A key mechanism controlling tissue structure, which could help identify drugs that make it harder for cancer cells to spread, has been identified by researchers at the Francis Crick Institute.
The two studies, published in Nature Materials and PLOS Computational Biology, explain the mechanism that causes changes in the structure of tissues. Using experimental and computational biology, the studies identified how collisions between cells help to create different tissue structures. Some of these structures help cancer spread and the authors also found drugs that inhibit this process.
All tissues in the body contain a scaffold of proteins that maintain their structure. This scaffold degrades as people age, leading to signs of aging such as wrinkles.
Cancerous cells can corrupt the shape of the scaffold to create a tissue structure with pathways that lead away from the tumour and into the surrounding tissue. The cancerous cells take advantage of these super-highways by moving along them to spread into new areas.

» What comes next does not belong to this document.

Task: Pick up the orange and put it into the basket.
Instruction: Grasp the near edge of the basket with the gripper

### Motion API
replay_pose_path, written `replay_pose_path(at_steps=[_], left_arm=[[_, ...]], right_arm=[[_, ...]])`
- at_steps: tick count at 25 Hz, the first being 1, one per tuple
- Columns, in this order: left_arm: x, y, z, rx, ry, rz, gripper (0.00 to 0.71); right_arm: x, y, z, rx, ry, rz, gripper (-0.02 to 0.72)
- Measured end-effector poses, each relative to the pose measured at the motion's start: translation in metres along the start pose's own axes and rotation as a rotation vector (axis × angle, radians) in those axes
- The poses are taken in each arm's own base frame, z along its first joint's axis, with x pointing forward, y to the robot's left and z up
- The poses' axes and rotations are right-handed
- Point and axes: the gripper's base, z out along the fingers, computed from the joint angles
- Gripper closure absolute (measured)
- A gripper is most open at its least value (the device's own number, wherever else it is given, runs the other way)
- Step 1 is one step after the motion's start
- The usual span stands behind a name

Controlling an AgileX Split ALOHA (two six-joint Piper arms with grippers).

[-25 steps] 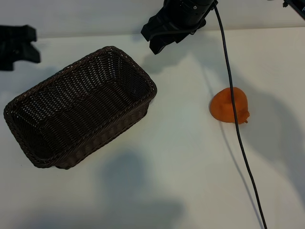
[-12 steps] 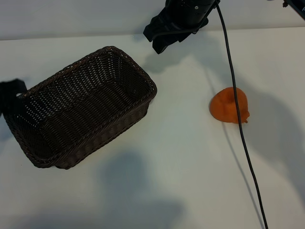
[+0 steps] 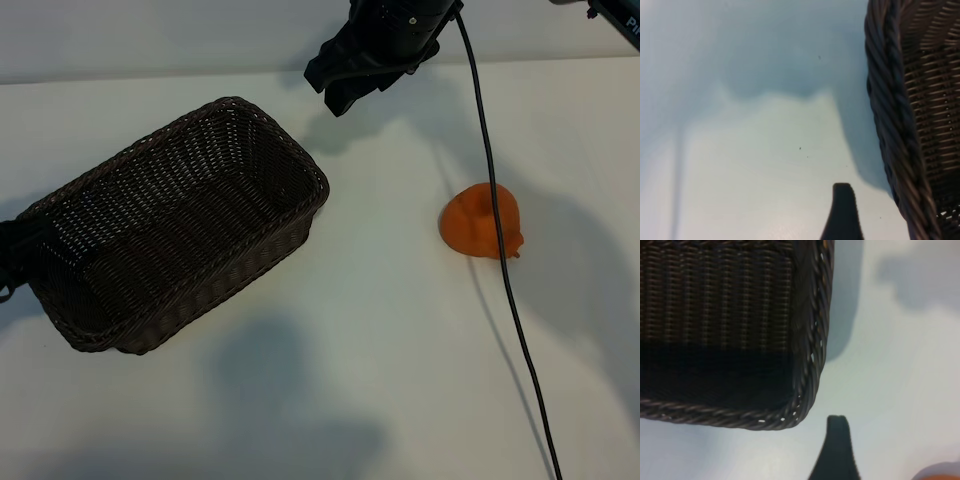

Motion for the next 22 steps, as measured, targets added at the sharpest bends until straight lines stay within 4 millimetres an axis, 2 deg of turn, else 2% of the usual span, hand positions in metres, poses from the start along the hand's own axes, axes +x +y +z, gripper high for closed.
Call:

However, while it is known that these super-highways are linked to cancer progression, there is little understanding about the mechanisms that control the formation of these tissue structures.
“These super-highways provide roads for cancer cells to travel out of tumours and spread more widely in the tissue, having potentially disastrous consequences for the patient,” says Danielle Park, research scientist in the Crick’s Tumour Cell Biology Laboratory. “By understanding more about how this type of structure is formed, we can then look at finding ways to stop it and impose a road block on the spread of cancer cells.”

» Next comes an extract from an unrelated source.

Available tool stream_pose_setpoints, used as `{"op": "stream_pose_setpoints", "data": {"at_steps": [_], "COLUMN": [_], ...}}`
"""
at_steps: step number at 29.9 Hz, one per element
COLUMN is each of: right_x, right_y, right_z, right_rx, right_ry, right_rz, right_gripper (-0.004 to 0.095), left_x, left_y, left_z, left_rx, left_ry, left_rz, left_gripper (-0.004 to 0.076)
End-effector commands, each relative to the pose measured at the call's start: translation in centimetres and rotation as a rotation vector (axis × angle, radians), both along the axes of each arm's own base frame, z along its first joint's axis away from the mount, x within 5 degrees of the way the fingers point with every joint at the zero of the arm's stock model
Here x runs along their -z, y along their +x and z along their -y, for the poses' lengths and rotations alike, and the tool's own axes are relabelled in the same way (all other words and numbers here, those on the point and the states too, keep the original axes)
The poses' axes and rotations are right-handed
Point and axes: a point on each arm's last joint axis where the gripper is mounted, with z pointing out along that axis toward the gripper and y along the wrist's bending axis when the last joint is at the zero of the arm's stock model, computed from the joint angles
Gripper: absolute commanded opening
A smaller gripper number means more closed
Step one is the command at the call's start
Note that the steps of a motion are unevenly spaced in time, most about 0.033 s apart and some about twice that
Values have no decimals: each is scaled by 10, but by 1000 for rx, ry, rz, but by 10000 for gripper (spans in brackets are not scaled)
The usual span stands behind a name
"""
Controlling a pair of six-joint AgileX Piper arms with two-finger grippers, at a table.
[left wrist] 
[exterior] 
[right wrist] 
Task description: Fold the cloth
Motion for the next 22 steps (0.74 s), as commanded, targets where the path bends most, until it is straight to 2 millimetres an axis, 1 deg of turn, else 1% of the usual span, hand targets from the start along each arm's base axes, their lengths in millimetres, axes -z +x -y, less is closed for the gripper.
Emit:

By combining insights from laboratory experiments with results from a new computer model which the team developed, the researchers discovered how a tissue scaffold’s shape is affected by how it interacts with specialist cells which help to build the scaffold, known as fibroblasts.
“Our computer model draws inspiration from how birds and fish, the fibroblasts in our case, move closely together in flocks or schools, despite being in very large groups,” says Esther Wershof, a PhD student in the Biomolecular Modelling Laboratory at the Crick. “With this model, it’s much easier to study the relationship between cells and the scaffold than if we could only watch it in real-life.”
Further research found that a key factor in the formation of tissue with super-highways is how the fibroblasts act when they collide with each other. By identifying a protein (TFAP2C) that regulates these collisions, the researchers could then look for drugs that inhibit this protein and, in turn, disrupt the creation of super-highways and the spread of cancer cells. Using existing datasets and experiments in the laboratory, the study successfully identified five drugs that affected the formation of super-highways in the tissue.
“This work is a great example of insights that can be uncovered when experimental and computer biologists collaborate. By working together, using a range of techniques and bringing different expertise to the table, we can reach new understandings about how the body works and how we can better treat disease,” said Paul Bates, group leader of the Biomolecular Modelling Laboratory at the Crick.